Il y a autre chose, et c’est aussi lié au statut social. À la propriété. Faire son ménage, son repassage, c’est garder la mesure de ce que l’on possède, de ce dont on a besoin, de l’endroit où l’on habite. Les choses que je possède, l’espace que j’habite, j’en prends la mesure lorsque je les nettoie, lorsque je les range, lorsque je les lave, les plie et les repasse. Si je n’ai « pas le temps », la solution n’est pas d’avoir une « aide ménagère ». La solution est d’avoir moins de choses. De vivre dans moins grand. De travailler moins. De dormir moins. D’apprendre à aimer le désordre créatif, si l’on tient absolument à tous ses bibelots. Et probablement le monde se porterait-il mieux si on limitait la propriété à celle dont on peut soi-même s’occuper.

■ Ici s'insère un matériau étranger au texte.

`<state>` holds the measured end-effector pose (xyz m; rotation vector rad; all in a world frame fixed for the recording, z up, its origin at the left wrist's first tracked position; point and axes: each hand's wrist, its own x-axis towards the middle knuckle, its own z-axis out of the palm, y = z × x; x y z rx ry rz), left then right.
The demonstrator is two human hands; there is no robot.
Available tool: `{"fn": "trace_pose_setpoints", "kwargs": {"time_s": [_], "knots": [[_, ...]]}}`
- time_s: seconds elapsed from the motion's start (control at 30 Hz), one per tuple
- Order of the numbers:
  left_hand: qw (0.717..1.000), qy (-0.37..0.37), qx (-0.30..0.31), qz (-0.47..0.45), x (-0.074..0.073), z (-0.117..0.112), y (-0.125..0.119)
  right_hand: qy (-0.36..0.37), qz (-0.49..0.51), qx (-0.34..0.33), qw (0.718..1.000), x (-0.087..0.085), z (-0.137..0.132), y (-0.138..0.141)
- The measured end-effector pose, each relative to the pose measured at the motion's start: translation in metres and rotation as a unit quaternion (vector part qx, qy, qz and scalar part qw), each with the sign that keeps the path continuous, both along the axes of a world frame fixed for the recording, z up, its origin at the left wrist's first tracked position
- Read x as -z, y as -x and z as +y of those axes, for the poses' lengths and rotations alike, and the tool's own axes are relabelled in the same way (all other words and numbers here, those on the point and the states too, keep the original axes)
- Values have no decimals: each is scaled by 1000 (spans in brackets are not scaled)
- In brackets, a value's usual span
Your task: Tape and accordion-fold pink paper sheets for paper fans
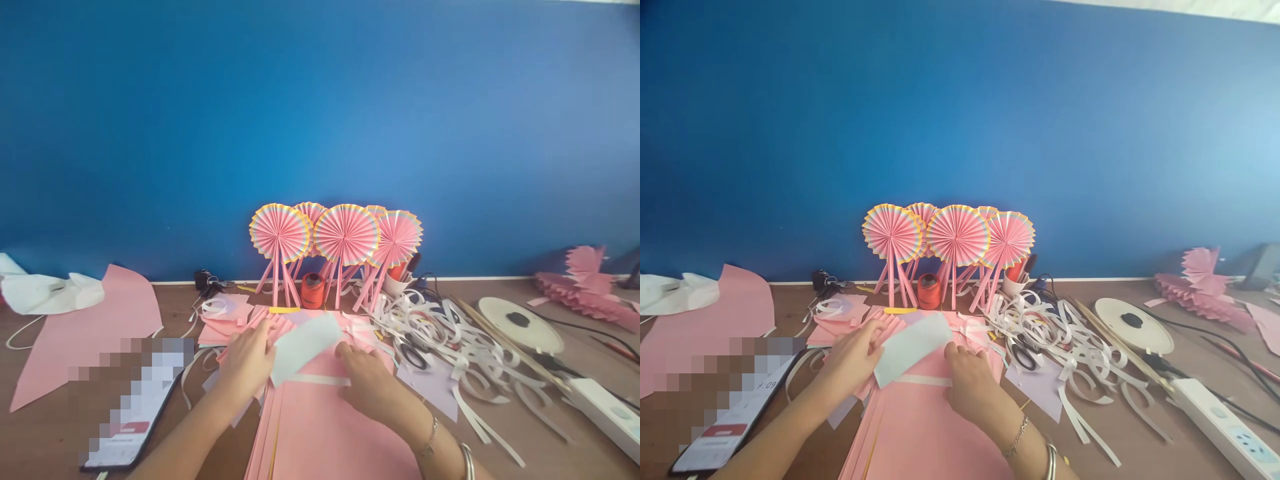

C’est un sujet sensible, avez-vous remarqué ? Parlez-en autour de vous, vous verrez. C’est un marqueur fort de contradictions. C’est que l’on peut se dire de gauche et avoir son employé-e de maison ; c’est un marqueur du schisme entre ce que l’on est – tel que l’on se définit – et ce que l’on fait ; entre ce qu’on a été, et ce qu’on est devenu ; c’est aussi que ça touche à l’intimité. Je pense que de nombreuses personnes, lorsqu’elles se sentent obligées de se justifier, ressentent confusément l’indignité frappant qui se fait servir.
Surgissent souvent, aussi, des arguments fallacieux : mais je leur donne du travail. Non ; les inégalités sociales – parmi lesquelles se compte celle qui scinde les travailleurs en « actifs » et « chômeurs » – perdurent parce que nous laissons le marché déterminer nos relations économiques et parce que nous acceptons le principe du salariat : le vol d’une partie de la rémunération du salarié et sa soumission à un lien de subordination. On ne « donne » pas du travail, on en profite.
Une autre question relève de la dignité : pourquoi payer quelqu’un pour faire ce que l’on sait faire, ce que je peux faire ? Je ne vois qu’une explication : ceux qui le font considèrent que ce « gain » de temps leur permet de faire des choses qui ont plus de valeur que le ménage qu’ils délèguent. Cela me semble confirmé par le constat que dans l’immense majorité des cas, la rémunération horaire perçue par la femme ou l’homme de ménage est très significativement inférieure aux revenus horaires du foyer qu’il ou elle récure.
Cette question de dignité est évidente si l’on pense à la dimension manuelle et genrée du ménage. C’est ingrat, on s’abîme la peau et le dos ; on met les mains dans les chiottes, on travaille courbé ; c’est manuel, c’est silencieux et discret, c’est féminin, c’est pour des immigrés, ce n’est pas digne des aspirations sociales et intellectuelles des patrons domestiques. Ici, ces patrons rejoignent les patrons d’entreprise, qui font aussi faire le ménage – en obligeant les nettoyeurs à se lever aux aurores, pour qu’ils ne croisent pas les autres employés.
Une chose est drôle : ce sont parfois les mêmes qui rechignent à faire eux-mêmes leur ménage – c’est-à-dire à se dépenser physiquement – que l’on voit s’époumoner en footing ou et dans les salles de sport. Drôle et triste.
Tout le monde est plus ou moins criblé de contradictions. Mais celle-là, je dois dire, je ne la comprends vraiment pas.
Le collègue qui n’avait jamais voulu employer « d’aide à domicile » et qui ne savait pas très bien pourquoi… Il nous a confié que sa mère avait été femme de ménage toute sa vie. « Ça doit être pour ça », a-t-il conclu.